● **Your task**: Each line below is to be written out in full, exactly as shown.

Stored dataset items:
—————

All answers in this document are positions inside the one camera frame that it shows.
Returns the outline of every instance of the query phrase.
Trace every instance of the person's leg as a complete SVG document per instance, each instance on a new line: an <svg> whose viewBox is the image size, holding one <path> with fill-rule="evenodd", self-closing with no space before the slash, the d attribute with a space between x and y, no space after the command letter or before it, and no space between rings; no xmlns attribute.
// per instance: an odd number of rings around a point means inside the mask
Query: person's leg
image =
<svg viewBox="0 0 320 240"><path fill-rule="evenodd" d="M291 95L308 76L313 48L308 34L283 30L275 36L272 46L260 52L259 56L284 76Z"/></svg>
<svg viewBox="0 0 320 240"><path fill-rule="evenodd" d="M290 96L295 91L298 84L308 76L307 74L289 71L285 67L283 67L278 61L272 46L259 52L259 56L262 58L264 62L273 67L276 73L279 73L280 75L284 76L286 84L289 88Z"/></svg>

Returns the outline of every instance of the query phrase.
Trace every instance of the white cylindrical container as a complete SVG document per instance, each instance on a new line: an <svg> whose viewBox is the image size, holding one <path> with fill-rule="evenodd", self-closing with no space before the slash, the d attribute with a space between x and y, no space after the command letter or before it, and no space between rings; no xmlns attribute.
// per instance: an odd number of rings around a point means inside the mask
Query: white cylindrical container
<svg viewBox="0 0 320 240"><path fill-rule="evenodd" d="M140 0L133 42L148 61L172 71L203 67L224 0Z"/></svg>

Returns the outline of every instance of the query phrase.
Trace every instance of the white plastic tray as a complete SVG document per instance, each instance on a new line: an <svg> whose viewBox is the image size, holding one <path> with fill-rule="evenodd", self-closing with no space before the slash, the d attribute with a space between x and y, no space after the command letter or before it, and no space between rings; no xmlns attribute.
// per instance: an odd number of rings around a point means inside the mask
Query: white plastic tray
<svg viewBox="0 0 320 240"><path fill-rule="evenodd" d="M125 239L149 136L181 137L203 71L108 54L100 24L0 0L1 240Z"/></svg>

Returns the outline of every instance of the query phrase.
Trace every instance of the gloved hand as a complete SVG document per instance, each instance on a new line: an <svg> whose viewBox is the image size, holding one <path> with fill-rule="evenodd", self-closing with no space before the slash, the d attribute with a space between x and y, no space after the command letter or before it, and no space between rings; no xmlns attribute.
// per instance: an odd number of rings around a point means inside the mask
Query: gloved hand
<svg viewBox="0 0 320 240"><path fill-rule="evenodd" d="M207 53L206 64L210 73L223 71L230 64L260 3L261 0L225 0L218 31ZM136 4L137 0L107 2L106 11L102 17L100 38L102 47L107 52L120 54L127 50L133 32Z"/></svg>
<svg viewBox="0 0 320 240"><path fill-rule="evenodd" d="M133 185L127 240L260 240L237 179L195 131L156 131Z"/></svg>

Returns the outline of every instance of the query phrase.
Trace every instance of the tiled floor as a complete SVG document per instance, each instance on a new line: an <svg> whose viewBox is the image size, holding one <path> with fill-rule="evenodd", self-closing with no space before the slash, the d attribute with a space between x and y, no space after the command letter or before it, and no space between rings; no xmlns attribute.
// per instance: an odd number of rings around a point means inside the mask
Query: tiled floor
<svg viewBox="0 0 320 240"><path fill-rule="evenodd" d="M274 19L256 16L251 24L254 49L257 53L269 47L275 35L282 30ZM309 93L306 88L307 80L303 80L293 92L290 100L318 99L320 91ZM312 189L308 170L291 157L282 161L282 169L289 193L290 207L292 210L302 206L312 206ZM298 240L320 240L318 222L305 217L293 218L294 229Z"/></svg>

—————

● **Exercise answer**:
All answers in this document are positions inside the one camera frame that it shows.
Returns the outline of every instance of the query phrase.
Trace every instance of the person's leg as a complete SVG document per instance, each instance on a new line: an <svg> whose viewBox is the image size, holding one <path> with fill-rule="evenodd", self-closing with no space before the slash, the d attribute with a space between x and y, no space after the command letter or before it, and no space between rings; no xmlns attribute.
// per instance: an odd number of rings around a point means inside the mask
Query: person's leg
image =
<svg viewBox="0 0 320 240"><path fill-rule="evenodd" d="M291 95L308 76L313 48L308 34L283 30L275 36L272 46L260 52L259 56L284 76Z"/></svg>
<svg viewBox="0 0 320 240"><path fill-rule="evenodd" d="M290 96L295 91L298 84L308 76L307 74L289 71L285 67L283 67L278 61L272 46L259 52L259 56L262 58L264 62L273 67L276 73L279 73L280 75L284 76L286 84L289 88Z"/></svg>

Returns the outline of every instance of the query phrase.
Trace every instance of the white cylindrical container as a complete SVG document per instance, each instance on a new line: an <svg> whose viewBox is the image size, holding one <path> with fill-rule="evenodd", self-closing with no space before the slash, the d attribute with a space between x and y, no space after the command letter or before it, and no space between rings; no xmlns attribute.
// per instance: an odd number of rings around a point means inside the mask
Query: white cylindrical container
<svg viewBox="0 0 320 240"><path fill-rule="evenodd" d="M140 0L133 42L148 61L172 71L203 67L224 0Z"/></svg>

Returns the outline of every instance of the query phrase.
Trace every instance of the white plastic tray as a complete SVG document per instance, each instance on a new line: an <svg> whose viewBox is the image size, holding one <path> with fill-rule="evenodd", self-closing with no space before the slash, the d attribute with a space between x and y, no space after the command letter or before it, and no space between rings; no xmlns attribute.
// per instance: an odd number of rings around a point means inside the mask
Query: white plastic tray
<svg viewBox="0 0 320 240"><path fill-rule="evenodd" d="M125 239L149 136L181 137L203 71L108 54L100 24L0 0L1 240Z"/></svg>

Returns the outline of every instance of the query phrase.
Trace every instance of the gloved hand as a complete SVG document per instance, each instance on a new line: an <svg> whose viewBox is the image size, holding one <path> with fill-rule="evenodd", self-closing with no space before the slash, the d attribute with a space between x and y, no space after the command letter or before it, and no space between rings; no xmlns attribute.
// per instance: an odd number of rings around a point means inside the mask
Query: gloved hand
<svg viewBox="0 0 320 240"><path fill-rule="evenodd" d="M207 53L206 64L210 73L223 71L230 64L260 3L261 0L225 0L218 31ZM136 4L137 0L107 2L106 11L102 17L100 38L102 47L107 52L120 54L127 50L133 32Z"/></svg>
<svg viewBox="0 0 320 240"><path fill-rule="evenodd" d="M133 185L127 240L260 240L237 179L195 131L156 131Z"/></svg>

Returns the outline of every instance of the query phrase.
Trace every instance of the tiled floor as a complete SVG document per instance, each instance on a new line: an <svg> whose viewBox is the image size, holding one <path> with fill-rule="evenodd", self-closing with no space before the slash, the d attribute with a space between x and y, no space after the command letter or before it, and no space between rings; no xmlns attribute.
// per instance: an odd number of rings around a point means inside the mask
Query: tiled floor
<svg viewBox="0 0 320 240"><path fill-rule="evenodd" d="M274 19L256 16L251 24L254 49L257 53L269 47L275 35L282 30ZM309 93L306 88L307 80L303 80L293 92L290 100L318 99L320 91ZM312 189L308 170L291 157L282 161L282 169L289 193L290 207L292 210L302 206L312 206ZM298 240L320 240L318 222L305 217L293 218L294 229Z"/></svg>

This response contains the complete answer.